There’s no word for it so far, the word for what it means to be in love with you in our sinking world, what it means to hike through new snow, to hear beneath the glass of creek ice the flow of winter percolating its way through the ravine not quite soundlessly toward lower ground to join the wild roar of the American River.
The word that means we’ve loved through the avalanches of our time, loved while the wars raged, paid for with our taxes, loved while our loved ones voted for hatred, for I want the false past I want what’s coming to me, protected as they’ve been by their skin white as this very snow draped on hemlocks in the ravine’s wavering light.
The word that means we’re not alone, we share that same nature wonder, for the flicker tapping on a far-off tree, the delicate calligraphy of a mouse’s prints along our path, as if Tu Fu has been here too, who knew, even then, even in the Tang Dynasty, beauty leaves behind its faint notations.

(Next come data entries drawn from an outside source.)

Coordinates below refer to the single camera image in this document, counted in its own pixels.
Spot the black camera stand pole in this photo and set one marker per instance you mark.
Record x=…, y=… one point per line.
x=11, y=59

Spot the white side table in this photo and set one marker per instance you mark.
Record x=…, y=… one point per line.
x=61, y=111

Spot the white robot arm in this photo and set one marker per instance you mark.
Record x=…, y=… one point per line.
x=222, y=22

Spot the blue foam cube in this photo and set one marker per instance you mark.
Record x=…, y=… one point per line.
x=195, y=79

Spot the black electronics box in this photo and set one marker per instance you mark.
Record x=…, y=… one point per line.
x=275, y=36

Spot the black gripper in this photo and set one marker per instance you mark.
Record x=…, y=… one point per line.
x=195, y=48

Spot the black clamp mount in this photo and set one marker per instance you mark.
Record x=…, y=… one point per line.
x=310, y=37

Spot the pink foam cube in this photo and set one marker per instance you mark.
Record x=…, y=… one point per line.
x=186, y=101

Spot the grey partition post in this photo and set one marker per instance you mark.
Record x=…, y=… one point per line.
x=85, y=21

The word that means we will go on, we will follow an earlier trekker’s snowshoe trail, slog on bundled to keep the chill from overtaking us, descend again steeply, then climb again switchbacks above the creek away from its cold murmurings, to our car and the long drive back to the war zone of now. Armed with our little courage,
we must drive straight to the front, strap on flak jackets and begin the slow search for survivors, slow search for the words that might revive them. Even now we’re feverish to make contact, to know what to listen for, to learn to hear those muffled cries from deep in the rubble. If we knew the words we might save
those most weakened, most in danger of giving up. If we knew the words we might keep the world, its rivers, its ice, its bitterroot, its winter wrens, its hemlocks, its moonlight, its children, its Shakespeare, its Szymborska, its rosehips, its green and orange lichens, its Dylan, its kora players, its humming birds, you, me, and our Muslim neighbor, Maya, alive.